As viagens já as fiz, foram acontecendo sem muito planear … poderia até repetir a praia de Perobas junto a Touros, no nordeste do Brasil, o esqui em Klosters, na Suíça, a ópera em Savonlinna, na Finlândia, e quase tudo em Istambul.

Talvez me falte ir num charter a uma qualquer cidade europeia ver o FC Porto na final da Champions League. Já vi duas pela televisão, mas, com mais de 50 anos de sócio, ficava-me bem ver uma ao vivo.

– Um objetivo de vida?
Ser sempre melhor e mais capaz, como professor e como agente de transformação das instituições, porque melhores instituições são o caminho mais seguro e sustentável para uma melhor sociedade.

– Uma inspiração?
A da família, aquela em que nos tornamos quem somos e a outra em que ajudamos o futuro a fazer-se; em ambas, dá-se e recebe-se muito e incondicionalmente e sai-se sempre a ganhar. E também a de alguns, poucos, amigos com quem nos vamos tornando melhores e menos vulgares.

– Um desejo para a ciência portuguesa?
Que continue o caminho da melhoria e do reconhecimento internacional, com investigadores e instituições cada vez mais capazes de fazer ciência excelente, mas ciência também com impacto fora do laboratório e das publicações: impacto no desenvolvimento económico e social do país, devolvendo valor à sociedade que nela acredita e investe.

Os investigadores, embora às vezes com condições insuficientes e, certamente, muitos constrangimentos, são privilegiados, porque fazem o que adoram fazer e gozam de uma enorme autonomia. Têm, por tudo isso, obrigação de procurar excelência e impacto no trabalho que fazem.

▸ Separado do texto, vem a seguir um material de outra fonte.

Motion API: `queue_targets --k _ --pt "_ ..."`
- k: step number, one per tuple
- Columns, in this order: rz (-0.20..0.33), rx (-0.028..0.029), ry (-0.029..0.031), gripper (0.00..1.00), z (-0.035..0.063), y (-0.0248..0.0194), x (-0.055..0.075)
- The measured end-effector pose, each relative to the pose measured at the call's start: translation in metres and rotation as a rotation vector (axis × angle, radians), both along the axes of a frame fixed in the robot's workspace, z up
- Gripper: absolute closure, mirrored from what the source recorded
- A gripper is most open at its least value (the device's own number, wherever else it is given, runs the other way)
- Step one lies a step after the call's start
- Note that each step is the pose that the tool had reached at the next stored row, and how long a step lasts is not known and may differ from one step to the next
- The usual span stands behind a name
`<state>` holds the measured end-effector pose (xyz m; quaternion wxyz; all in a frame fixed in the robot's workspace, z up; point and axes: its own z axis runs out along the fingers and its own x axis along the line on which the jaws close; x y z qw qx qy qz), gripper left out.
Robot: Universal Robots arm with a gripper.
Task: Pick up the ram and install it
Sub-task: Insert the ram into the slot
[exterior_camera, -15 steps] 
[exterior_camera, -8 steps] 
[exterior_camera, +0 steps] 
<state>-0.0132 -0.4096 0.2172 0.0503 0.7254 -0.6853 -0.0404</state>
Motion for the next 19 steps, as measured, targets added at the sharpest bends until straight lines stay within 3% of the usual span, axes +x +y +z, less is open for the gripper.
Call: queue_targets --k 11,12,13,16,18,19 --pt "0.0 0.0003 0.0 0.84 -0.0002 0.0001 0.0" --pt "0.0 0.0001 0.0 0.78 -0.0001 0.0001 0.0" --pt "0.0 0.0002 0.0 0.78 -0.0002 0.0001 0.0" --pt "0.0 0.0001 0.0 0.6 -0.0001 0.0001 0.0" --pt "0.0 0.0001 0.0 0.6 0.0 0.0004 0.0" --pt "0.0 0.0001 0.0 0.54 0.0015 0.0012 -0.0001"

– A relação entre a ciência e a política sairá desta pandemia reforçada ou fragilizada?
Tem de sair reforçada e temos todos de trabalhar para que isso aconteça. O aconselhamento da ciência aos governos sempre foi da maior relevância e a pandemia bem acabou de o demonstrar. Mas, talvez mais importante, tem também de sair reforçada a relação entre a ciência e o cidadão, entre a ciência e a sociedade.

Os governos são atualmente confrontados com decisões de importância estratégica e de enorme impacto, de que são, apenas, exemplos, a localização de um novo aeroporto, o investimento no hidrogénio, a política fiscal para os veículos elétricos e as renováveis, o 5G ou a mineração submarina. Assessores, consultores e cientistas individuais não conseguem aconselhar de forma eficaz – oferecendo as melhores escolhas e opções disponíveis – em questões altamente complexas e multidisciplinares, envolvendo aspetos científicos, técnicos, jurídicos, sociais, ambientais e económicos.

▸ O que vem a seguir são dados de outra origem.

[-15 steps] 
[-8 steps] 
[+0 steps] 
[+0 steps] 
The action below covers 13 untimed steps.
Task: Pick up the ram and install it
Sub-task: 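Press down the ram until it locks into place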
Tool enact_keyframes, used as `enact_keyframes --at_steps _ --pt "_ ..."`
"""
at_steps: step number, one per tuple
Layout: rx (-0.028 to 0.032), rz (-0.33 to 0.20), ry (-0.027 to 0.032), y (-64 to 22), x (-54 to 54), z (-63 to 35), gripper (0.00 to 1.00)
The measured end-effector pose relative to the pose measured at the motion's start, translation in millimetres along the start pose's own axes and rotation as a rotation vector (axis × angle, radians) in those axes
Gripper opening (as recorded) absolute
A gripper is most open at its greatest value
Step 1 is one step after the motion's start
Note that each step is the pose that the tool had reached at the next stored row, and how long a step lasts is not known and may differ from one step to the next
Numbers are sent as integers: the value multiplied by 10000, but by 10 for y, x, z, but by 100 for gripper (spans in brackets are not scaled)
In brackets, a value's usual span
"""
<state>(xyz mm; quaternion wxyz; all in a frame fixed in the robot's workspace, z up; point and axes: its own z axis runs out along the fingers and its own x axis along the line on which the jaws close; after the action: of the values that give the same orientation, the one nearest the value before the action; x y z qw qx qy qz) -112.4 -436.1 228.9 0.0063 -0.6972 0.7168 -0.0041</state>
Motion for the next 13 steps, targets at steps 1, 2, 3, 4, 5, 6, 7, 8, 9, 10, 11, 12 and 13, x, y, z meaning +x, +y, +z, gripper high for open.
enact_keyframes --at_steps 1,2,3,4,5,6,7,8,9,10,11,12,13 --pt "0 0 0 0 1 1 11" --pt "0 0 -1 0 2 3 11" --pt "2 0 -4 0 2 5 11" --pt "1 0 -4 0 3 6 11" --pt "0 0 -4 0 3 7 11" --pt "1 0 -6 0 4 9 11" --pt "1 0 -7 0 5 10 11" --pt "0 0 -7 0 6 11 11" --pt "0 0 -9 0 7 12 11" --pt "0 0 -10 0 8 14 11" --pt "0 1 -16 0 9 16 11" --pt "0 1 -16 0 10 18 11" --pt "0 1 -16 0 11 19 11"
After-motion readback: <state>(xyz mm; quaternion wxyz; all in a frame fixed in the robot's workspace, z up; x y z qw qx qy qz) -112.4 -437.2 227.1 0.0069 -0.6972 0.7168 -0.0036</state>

Nos países em que este aconselhamento está institucionalizado, há comités consultivos especializados e gabinetes de apoio técnico e científico, capazes de oferecer conhecimento científico sólido e de procurar os consensos possíveis, assegurando integridade, transparência, liberdade de opinião e o saber multidisciplinar essencial para um aconselhamento científico às políticas públicas independente e eficaz.